Methodological considerations

Two different noninvasive techniques, viz. the thermal convection probes (thermocouples) and the infrared thermography, were employed to measure skin temperature during and after the local cold stress. Although both techniques are considered capable of detecting changes in the skin microcirculation (Kistler et al.,1998), it should be noted that they only provide an index of cutaneous vasomotor tone (Wright et al., 2006). Davey et al., (2013) have recently shown that the changes in skin temperature during a spontaneous rewarming period are not solely due to changes in skin blood flow, but also reflect the ambient temperature. Furthermore, skin temperature is but a slow indicator of temperature changes occurring in deeper tissues (Daanen, 2003).
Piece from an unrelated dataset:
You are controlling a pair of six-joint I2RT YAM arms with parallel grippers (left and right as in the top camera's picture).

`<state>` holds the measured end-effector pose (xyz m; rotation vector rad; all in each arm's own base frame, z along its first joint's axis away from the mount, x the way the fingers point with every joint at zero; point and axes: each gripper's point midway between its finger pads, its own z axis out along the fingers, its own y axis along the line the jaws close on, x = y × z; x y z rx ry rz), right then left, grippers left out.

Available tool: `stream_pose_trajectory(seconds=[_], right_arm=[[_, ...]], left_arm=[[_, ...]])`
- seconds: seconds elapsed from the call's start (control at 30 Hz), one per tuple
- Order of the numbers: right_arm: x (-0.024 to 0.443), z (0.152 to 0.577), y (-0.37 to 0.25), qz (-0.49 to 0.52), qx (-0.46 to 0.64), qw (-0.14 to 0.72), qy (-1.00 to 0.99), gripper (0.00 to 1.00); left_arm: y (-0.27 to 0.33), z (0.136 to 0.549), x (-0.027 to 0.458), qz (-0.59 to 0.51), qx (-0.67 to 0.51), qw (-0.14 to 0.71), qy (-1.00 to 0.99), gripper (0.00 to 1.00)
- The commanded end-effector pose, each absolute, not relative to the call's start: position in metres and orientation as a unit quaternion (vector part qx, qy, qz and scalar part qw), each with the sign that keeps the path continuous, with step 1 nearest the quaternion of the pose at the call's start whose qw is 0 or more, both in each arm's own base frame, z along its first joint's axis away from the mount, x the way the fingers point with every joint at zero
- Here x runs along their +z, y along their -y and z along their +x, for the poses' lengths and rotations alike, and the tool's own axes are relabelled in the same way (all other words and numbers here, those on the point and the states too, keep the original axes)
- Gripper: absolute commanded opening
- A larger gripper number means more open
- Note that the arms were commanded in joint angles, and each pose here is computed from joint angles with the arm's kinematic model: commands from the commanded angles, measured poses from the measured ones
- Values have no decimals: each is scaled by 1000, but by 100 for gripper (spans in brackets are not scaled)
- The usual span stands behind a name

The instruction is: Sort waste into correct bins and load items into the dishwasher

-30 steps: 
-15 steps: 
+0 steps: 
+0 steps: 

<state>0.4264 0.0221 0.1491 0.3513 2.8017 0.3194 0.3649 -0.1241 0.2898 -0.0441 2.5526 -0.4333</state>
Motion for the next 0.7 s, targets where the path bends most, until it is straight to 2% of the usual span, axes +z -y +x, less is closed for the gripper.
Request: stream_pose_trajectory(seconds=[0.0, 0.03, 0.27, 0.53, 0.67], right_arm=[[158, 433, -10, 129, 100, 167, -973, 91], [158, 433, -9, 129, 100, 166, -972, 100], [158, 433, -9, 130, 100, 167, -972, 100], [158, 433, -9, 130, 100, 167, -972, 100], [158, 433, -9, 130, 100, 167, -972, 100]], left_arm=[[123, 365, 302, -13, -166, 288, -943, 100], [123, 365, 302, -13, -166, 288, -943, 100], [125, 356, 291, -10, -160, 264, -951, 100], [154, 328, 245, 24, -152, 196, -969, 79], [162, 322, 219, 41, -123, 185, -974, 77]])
A potential limitation of the present study is that the subjects were not naïve as regards the breathing gas mixture in each test; given especially, that the CIVD response is substantially influenced by the emotional status of the individual (Teichner, 1965). However, the reproducibility of the CIVD (O'Brien, 2005) and of the rewarming response (Cleophas et al., 1982), and the fact that no differences in temperature and psychometric responses were observed between the AIR and HYPO CWI phases suggest that such subject bias effect, if any, was minimal, and did not influence the interpretation of the data.

Lastly, based on the topical debate about potential differences between normobaric and hypobaric hypoxia (cf. Loeppky et al., 1997; Savourey et al., 2003), it could be argued that the present results might not be representative of those expected in a hypobaric hypoxic setting. However, a previous study has shown that the hand CIVD responses are similar in normobaric and hypobaric hypoxia (Meeuwsen et al., 2009).

Perspectives

A number of epidemiological studies have shown that the incidence of local cold injury is increased by exposure to high altitude (Harirchi et al., 2005; Hashmi et al., 1998). Present findings suggest that the previously reported aggravation of the cold-induced vasoconstrictor response to hypoxia during local cooling is mainly attributable to the increased baseline vasomotor tone. On the contrary, the baseline status and the level of vasoconstriction during the CWI phase seem to have negligible impact on the diminished peripheral rewarming response in hypoxia. Whether such a diminished rewarming response in hypoxia constitutes a mechanism underlying the increased risk for cold injury in high-altitude expeditions remains unknown; especially, in the light of the fact that in such expeditions, hypoxia is commonly accompanied by other potential risk factors, such as increased wind, reduced physical activity, and reduced fluid and energy intake.

Conclusions

In conclusion, present findings demonstrate that acute exposure to normobaric hypoxia neither aggravates the cold-induced drop in hand temperature, nor influences the finger CIVD responses of normothermic males during local cold stress. However, acute hypoxia markedly attenuates the spontaneous rewarming responses of both glabrous and nonglabrous regions of the hand. Hence, further investigation is needed to examine whether a prolonged period of hypoxic exposure would counter the adverse rewarming responses induced by acute hypoxic stimulus.

Acknowledgments

The current project was supported by grants from the Swedish Armed Forces (no 922: 0905) and the Slovene Research Agency. We would like to thank all the subjects for their participation. We are also grateful to Eddie Bergsten for the development of the analysis program.

Author Disclosure Statement

The authors state that there is no financial or personal conflict of interest in the present study.